The geosparql.org website has some preloaded data where you can try GeoSPARQL queries. I wanted to explore the possibilities of using a geospatial SPARQL extension, ideally GeoSPARQL, with data that I could control. Because I just love converting triples from one namespace to another so that I can use new tools and standards with them, I hoped to get some OSM triples and convert them to the right namespaces to enable geospatial queries on them using a local triplestore. I decided that a simpler first step would be to pull down some triples from geosparql.org and load those into the local triplestore, because I already knew that those would work with standard GeoSPARQL queries.
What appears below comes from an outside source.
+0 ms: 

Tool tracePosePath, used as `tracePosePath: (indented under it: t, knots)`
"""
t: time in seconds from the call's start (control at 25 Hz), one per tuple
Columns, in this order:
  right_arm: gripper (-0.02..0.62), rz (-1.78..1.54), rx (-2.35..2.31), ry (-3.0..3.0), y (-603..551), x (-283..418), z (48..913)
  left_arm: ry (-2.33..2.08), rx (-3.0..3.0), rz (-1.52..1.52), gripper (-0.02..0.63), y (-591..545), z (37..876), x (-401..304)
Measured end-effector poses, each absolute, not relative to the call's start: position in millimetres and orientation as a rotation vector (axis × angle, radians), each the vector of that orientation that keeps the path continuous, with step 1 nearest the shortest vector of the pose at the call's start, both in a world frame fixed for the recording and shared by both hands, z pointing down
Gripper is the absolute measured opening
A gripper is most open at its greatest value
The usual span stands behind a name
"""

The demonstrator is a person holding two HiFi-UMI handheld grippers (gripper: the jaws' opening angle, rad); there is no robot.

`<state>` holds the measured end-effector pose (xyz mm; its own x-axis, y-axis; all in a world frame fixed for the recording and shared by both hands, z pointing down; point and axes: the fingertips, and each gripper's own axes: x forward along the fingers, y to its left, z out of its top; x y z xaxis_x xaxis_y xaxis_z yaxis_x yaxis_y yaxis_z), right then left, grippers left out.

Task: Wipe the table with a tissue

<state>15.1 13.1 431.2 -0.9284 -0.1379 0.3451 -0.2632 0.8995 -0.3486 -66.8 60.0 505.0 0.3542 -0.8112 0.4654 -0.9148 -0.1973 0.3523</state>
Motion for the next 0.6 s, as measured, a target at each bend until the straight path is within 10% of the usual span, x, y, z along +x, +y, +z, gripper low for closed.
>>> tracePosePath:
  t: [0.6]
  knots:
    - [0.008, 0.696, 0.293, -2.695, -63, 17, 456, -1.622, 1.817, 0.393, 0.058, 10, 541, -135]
The two downloadable triplestores that I could find that claimed geospatial support were Blazegraph and Parliament. (Blazegraph’s 2010 slides “Geospatial RDF Data Geospatial RDF Data” (pdf) provide a good introduction to issues of geospatial indexing.) I got the sample query to run against their sample data as described on their Querying Geospatial Data page, but I had no luck when I tried to modify it to work with data that I had loaded into it. The geo:predicate triple in their sample query seems to be necessary, but I wasn’t querying for both location and time like their example does, and although I tried different objects for a triple using this property I couldn’t get it to work and gave up. (Since Amazon Neptune’s acqui-hire of most if not all of the Blazegraph staff, it doesn’t seem to be under active development anyway.)
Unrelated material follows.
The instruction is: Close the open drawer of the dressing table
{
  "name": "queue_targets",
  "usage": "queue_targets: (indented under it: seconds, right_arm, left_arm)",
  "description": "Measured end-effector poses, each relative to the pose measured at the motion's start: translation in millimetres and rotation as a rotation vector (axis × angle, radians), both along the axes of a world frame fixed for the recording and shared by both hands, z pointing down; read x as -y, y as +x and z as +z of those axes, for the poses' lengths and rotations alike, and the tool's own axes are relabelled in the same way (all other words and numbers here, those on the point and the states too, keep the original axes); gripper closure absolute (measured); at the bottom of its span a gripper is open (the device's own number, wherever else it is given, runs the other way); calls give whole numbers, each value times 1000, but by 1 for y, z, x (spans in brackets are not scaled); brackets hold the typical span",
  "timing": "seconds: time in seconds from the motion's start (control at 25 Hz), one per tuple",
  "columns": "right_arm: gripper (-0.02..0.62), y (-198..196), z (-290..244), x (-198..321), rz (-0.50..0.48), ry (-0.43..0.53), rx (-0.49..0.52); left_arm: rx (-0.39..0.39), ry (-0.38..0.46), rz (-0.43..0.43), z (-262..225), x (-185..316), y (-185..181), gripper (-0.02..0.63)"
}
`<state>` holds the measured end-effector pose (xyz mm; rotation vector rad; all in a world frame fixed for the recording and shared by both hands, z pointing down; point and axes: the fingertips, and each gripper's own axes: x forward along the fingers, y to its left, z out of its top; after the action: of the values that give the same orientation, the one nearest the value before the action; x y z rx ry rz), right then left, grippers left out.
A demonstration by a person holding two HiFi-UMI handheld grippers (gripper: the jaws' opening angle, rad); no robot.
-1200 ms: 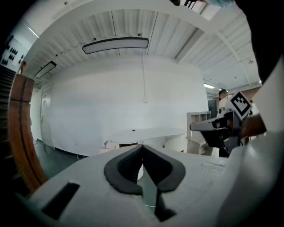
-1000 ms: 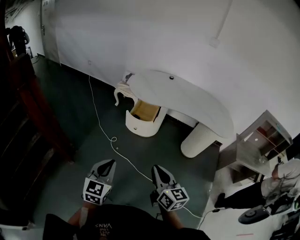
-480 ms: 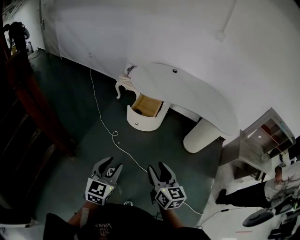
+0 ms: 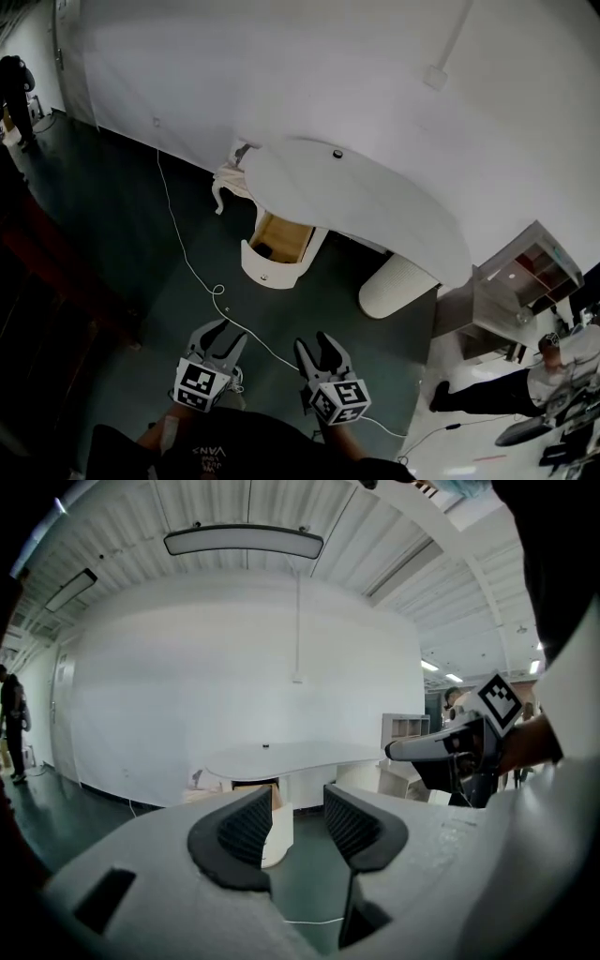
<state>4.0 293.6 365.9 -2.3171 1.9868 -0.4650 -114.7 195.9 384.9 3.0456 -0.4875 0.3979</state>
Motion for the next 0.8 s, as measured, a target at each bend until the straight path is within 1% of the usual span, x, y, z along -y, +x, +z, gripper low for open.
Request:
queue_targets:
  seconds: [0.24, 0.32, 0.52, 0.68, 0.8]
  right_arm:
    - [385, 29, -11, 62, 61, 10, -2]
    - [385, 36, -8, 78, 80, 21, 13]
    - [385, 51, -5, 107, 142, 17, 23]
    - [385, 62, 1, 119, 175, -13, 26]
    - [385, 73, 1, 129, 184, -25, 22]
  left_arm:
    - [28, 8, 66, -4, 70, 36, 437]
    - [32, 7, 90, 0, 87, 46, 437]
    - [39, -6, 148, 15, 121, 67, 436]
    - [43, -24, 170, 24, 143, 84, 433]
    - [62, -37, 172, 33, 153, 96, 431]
Parliament comes from Raytheon subsidiary BBN, a company with a long history in important computer technology. This triplestore promised not just geospatial support but support for the GeoSPARQL standard. I got Parliament up and running locally and found a localhost page about indexes that showed that the data I was using did not have a geospatial index, and I saw no way to create one. Their five-year-old User Guide (PDF) has a “Configuring Indexes” section consisting of the four words “Yet to be written”. I gave up on Parliament after some LinkedIn searches showed that the main people attached to the project are no longer at BBN.
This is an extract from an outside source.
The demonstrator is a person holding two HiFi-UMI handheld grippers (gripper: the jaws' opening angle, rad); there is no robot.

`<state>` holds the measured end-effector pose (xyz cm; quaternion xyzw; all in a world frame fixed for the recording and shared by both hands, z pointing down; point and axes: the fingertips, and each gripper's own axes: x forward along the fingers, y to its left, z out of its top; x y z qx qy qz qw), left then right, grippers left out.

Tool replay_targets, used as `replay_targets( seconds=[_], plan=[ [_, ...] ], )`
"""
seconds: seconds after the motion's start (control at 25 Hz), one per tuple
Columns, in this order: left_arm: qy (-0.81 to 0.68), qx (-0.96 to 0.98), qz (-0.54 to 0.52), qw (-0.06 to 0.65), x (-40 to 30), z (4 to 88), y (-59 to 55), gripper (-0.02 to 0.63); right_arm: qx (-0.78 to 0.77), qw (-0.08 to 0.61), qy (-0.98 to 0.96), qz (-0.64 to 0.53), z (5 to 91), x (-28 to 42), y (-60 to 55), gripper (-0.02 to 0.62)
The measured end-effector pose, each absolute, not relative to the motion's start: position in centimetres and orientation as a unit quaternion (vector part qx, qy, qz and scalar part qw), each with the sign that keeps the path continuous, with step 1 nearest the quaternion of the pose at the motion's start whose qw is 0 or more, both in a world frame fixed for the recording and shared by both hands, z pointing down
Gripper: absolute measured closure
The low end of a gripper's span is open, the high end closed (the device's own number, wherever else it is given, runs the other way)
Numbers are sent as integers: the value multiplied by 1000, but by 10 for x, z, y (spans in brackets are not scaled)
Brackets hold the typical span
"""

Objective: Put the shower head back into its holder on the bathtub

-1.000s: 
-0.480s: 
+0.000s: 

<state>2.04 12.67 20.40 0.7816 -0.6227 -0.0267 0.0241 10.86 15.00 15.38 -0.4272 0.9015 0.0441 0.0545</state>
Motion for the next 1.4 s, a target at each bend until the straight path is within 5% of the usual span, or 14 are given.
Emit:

In the middle of all this research I learned some great news: Apache Jena had some geospatial support that required the use of Lucene or Solr, the use of a custom querying vocabulary, and a lot of manual index configuration, but they are now ramping up code development on direct support for the GeoSPARQL standard. That’s why this blog entry has a subtitle of “Part 1”, and I look forward to trying out GeoSPARQL in a locally running copy of Jena’s Fuseki server and then writing Part 2. (I’m going to be patient as I wait for it to be included in the binary release of Fuseki—or to put it another way, I’m too lazy to set up the environment to build it from the current source.) And, once a SPARQL 1.2 Recommendation gets closer and I update my book Learning SPARQL, I thought it would be a good idea to cover GeoSPARQL, so I’ll be happy to see support for SPARQL’s standardized geospatial extension in the triplestore that is already used in many of the book’s examples.